After 6 repeated detections, the repeated precision of different template sample adding volumes is compared, and compared with the traditional template sample adding volume (1 μ l), the CV (%) of the Ct value of the template sample adding volume (4.2 μ l) method is smaller and less than 3%, and good repeated precision is shown (Table 3).

TABLE 3 repeated precision determination of different template loading volumes

3.4 intermediate precision measurement of sample volumes of different templates.

The independent repeated experiments were performed 3 times at different times, and the intermediate precision of different template loading volumes was compared, and the CV (%) of the Ct value of the template loading volume (4.2 μ l) method of the present invention was smaller and < 3% compared to the conventional template loading volume (1 μ l) method, showing good intermediate precision (table 4).
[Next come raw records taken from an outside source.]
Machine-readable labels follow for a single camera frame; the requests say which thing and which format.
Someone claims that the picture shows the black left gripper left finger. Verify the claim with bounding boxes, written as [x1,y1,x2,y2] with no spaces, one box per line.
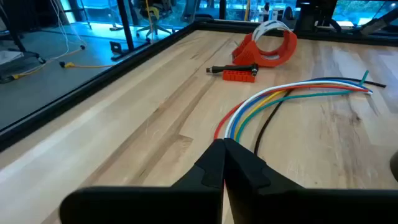
[58,138,226,224]

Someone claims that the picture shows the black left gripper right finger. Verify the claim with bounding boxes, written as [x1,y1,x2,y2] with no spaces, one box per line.
[223,138,398,224]

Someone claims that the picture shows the red wire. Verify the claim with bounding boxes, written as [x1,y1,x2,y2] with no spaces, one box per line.
[213,83,371,140]

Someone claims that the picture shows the bundle of coloured wires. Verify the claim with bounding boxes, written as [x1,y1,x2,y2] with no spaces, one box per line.
[236,70,371,142]
[233,88,290,141]

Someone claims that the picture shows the white wire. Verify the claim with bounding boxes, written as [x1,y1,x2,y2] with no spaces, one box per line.
[224,80,373,139]

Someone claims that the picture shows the red tape dispenser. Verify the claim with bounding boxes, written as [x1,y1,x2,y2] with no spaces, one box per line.
[231,20,299,68]

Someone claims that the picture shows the white printed tape roll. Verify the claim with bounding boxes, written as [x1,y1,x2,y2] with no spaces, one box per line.
[251,20,293,60]

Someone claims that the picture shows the red bit holder block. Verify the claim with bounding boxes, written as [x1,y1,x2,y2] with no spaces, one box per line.
[222,70,256,83]

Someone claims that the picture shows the office chair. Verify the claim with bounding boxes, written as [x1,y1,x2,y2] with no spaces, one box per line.
[136,6,174,40]

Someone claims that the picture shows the black floor stand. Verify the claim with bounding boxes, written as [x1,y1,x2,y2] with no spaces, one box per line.
[108,0,155,62]

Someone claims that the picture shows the black table frame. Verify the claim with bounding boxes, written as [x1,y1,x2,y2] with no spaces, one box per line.
[0,19,398,153]

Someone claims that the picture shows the yellow floor cord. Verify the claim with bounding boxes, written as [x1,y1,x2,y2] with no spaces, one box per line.
[58,61,116,70]
TABLE 4 intermediate precision determination of different template loading volumes

In conclusion, the sample adding position of the DNA template does not influence the precision of the real-time fluorescence PCR, but the gun tip does not need to be replaced when the DNA template is added to the middle tube wall (the template is the same), so that time and labor are saved, and the gun tip is saved; the sample adding volume of the DNA template is firstly enlarged and then added into the PCR reaction system, so that the precision of the real-time fluorescence PCR detection can be improved and the error of the real-time fluorescence PCR detection can be reduced in the low-volume PCR reaction system. The sample adding method combines the sample adding position and the sample adding volume, saves more time and labor, saves reagents and gun tips and has higher precision compared with the traditional sample adding method.

Claims (8)

1. A sample adding method of a PCR reaction system is characterized in that: the method comprises the following steps:

1) adding the PCR premix solution to the bottom of a PCR tube;

2) diluting the DNA template with water;

3) and (3) adding all the diluted DNA templates into a PCR tube, and centrifugally mixing to obtain a PCR reaction system.

2. The method of claim 1, wherein: in step 3), adding the DNA template into the middle tube wall of the PCR tube.
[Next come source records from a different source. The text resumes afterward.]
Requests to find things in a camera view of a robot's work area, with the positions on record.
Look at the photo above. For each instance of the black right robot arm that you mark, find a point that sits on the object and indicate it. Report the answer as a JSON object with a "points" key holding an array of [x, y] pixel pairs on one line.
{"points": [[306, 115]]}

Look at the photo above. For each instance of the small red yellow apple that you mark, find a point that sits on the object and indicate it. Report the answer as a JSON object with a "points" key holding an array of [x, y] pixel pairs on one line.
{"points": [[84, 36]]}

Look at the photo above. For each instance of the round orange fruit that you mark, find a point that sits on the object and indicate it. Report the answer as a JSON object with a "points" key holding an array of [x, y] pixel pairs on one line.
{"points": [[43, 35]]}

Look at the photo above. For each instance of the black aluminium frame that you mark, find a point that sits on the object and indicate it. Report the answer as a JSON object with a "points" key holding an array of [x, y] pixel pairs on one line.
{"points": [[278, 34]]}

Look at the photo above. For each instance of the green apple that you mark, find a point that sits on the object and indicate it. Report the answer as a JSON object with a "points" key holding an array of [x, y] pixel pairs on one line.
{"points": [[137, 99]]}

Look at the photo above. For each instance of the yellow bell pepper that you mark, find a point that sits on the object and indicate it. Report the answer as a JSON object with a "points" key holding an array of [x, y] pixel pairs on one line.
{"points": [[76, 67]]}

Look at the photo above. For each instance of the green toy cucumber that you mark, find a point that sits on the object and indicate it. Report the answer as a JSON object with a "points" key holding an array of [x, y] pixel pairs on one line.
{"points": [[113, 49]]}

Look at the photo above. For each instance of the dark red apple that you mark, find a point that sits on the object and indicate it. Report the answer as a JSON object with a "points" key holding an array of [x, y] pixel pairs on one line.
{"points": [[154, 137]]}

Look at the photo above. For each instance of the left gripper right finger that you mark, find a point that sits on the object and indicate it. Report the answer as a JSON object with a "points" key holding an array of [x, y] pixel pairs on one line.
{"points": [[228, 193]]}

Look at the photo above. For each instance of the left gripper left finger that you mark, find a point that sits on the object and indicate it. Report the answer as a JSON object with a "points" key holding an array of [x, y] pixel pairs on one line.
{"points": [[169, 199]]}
3. The method of claim 1 or 2, wherein: in the step 2), the dilution multiple is 3-6 times.

4. The method of claim 3, wherein in step 2), the dilution factor is 4.2.

5. The method of claim 1 or 2, wherein: the total volume of the PCR reaction system is 10-25 mu l.

6. The method of claim 5, wherein: the total volume of the PCR reaction system is 10 mu l.

7. A PCR method, characterized by: the PCR method is used for preparing the PCR reaction system by using the sample adding method of the PCR reaction system of any one of claims 1 to 6.

8. The PCR method of claim 7, wherein: the PCR is real-time fluorescent quantitative PCR.